Henry Warren Ogden (October 21, 1842 – July 23, 1905) was an American planter, state legislator, and Democratic member of the United States House of Representatives who represented Louisiana’s 4th congressional district from 1893 to 1899. Over three terms in Congress, he contributed to the legislative process during a significant period in American history, participating in the democratic process and representing the interests of his northwestern Louisiana constituents.
Ogden was born on October 21, 1842, in Abingdon, Washington County, in far southwestern Virginia. In 1851, he moved with his parents to Warrensburg in Johnson County, in west-central Missouri. There he attended the local common schools, receiving a basic formal education typical of mid-19th-century rural communities. His formative years in Missouri, a border state with divided loyalties during the coming sectional crisis, shaped the environment in which he entered adulthood on the eve of the American Civil War.
During the American Civil War, Ogden joined the Confederate States Army, despite residing in Missouri, a state that formally remained in the Union. He served in the Missouri Confederate forces and rose to the rank of first lieutenant. Ogden was first lieutenant of Company D, Sixteenth Regiment, Missouri Infantry, and later served on the staff of Brigadier General Lewis of the Second Brigade, Parsons’ Division, Missouri Infantry. During the conflict he was captured and held as a prisoner of war for approximately one year. On June 8, 1865, following the end of hostilities, he was paroled at Shreveport in Caddo Parish, northwestern Louisiana.
After his parole, Ogden remained in Louisiana, settling in the Red River region. He established himself in adjacent Bossier Parish, where he became a wealthy planter. His success in agriculture and his standing in the community positioned him as a leading local figure during the Reconstruction and post-Reconstruction eras. Through his plantation interests and civic involvement, he gained influence in Bossier Parish and the broader northwestern Louisiana area.
Ogden’s political career began in state-level affairs. In 1879, he served as a member of the Louisiana constitutional convention, participating in the reshaping of the state’s fundamental law during a period of political realignment in the post-Reconstruction South. Subsequently, he was elected to the Louisiana House of Representatives from Bossier Parish. Within the state legislature, he rose quickly in prominence and was chosen Speaker of the Louisiana House of Representatives, serving in that capacity from 1884 to 1888. His speakership marked him as one of the leading Democratic politicians in Louisiana during the late nineteenth century.
Building on his state legislative experience, Ogden entered national politics as a Democrat. He was elected to the United States House of Representatives from Louisiana’s 4th congressional district in a special election held in 1894 to fill the vacancy created by the resignation of Representative Newton C. Blanchard. Ogden took his seat on May 12, 1894, during the Fifty-third Congress. He was subsequently reelected to the Fifty-fourth and Fifty-fifth Congresses, serving continuously from May 12, 1894, to March 3, 1899. Across these three terms in office, he participated in the legislative work of the House of Representatives during a period marked by economic change, regional realignment, and the aftermath of Reconstruction, consistently representing the interests of his Louisiana constituents as a member of the Democratic Party.

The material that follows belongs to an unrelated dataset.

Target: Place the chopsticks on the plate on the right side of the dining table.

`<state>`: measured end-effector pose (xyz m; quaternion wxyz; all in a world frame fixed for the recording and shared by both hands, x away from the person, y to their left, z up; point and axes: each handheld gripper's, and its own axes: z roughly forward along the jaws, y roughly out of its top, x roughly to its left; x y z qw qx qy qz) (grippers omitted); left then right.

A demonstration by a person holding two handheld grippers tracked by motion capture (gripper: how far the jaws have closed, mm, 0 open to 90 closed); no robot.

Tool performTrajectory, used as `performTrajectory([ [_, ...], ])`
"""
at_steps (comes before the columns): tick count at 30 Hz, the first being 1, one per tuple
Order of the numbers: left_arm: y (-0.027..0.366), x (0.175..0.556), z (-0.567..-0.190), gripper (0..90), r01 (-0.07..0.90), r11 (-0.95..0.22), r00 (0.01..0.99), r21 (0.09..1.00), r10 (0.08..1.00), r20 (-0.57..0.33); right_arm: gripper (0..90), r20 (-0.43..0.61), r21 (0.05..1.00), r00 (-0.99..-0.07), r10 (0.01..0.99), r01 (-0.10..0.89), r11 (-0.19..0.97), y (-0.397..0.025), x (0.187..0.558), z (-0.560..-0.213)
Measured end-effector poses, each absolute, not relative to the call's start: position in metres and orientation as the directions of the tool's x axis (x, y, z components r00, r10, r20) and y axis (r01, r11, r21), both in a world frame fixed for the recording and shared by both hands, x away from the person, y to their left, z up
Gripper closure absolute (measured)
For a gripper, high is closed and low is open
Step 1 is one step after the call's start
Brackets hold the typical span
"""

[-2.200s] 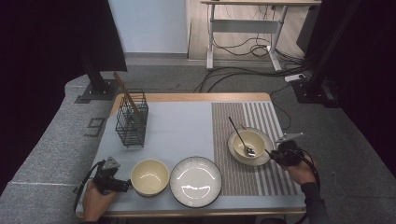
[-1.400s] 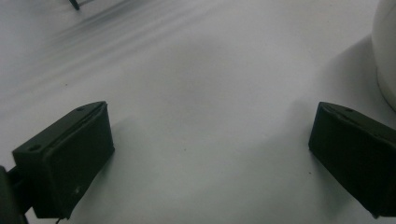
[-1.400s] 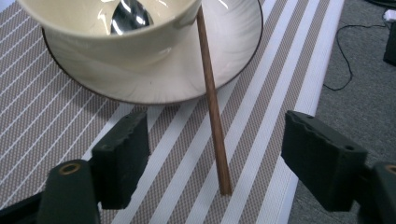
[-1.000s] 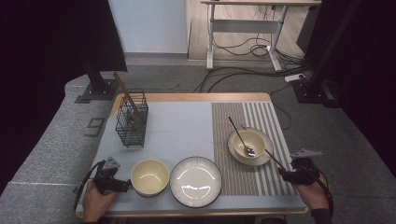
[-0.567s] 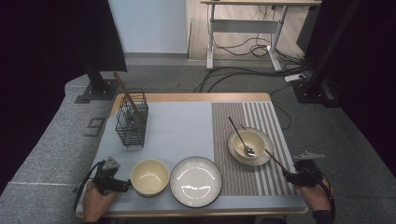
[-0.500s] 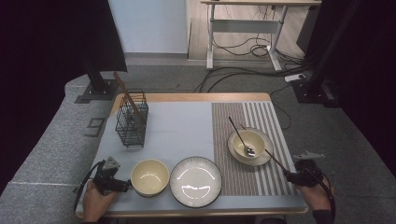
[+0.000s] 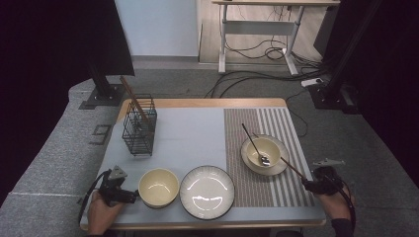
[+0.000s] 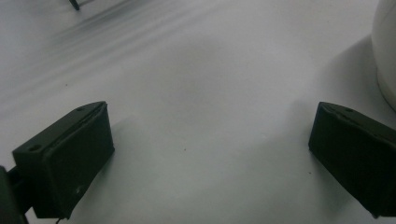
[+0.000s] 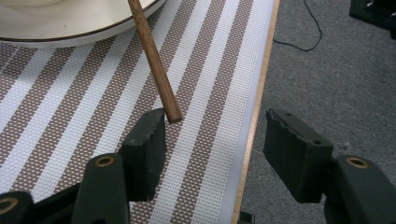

At the conclusion of his third term, Ogden left Congress in 1899 and returned to private life in Bossier Parish. He resumed management of his agricultural interests and continued to be identified with the planter class that had long dominated the economic and social life of the region. He lived out his remaining years in northwestern Louisiana, maintaining his ties to the local community he had represented at both the state and national levels.
Henry Warren Ogden died on July 23, 1905, in Benton, the parish seat of Bossier Parish, Louisiana. His career spanned military service in the Confederate Army, prominence as a wealthy planter, leadership in the Louisiana House of Representatives, and three terms in the United States Congress, marking him as a significant political figure in late nineteenth-century Louisiana.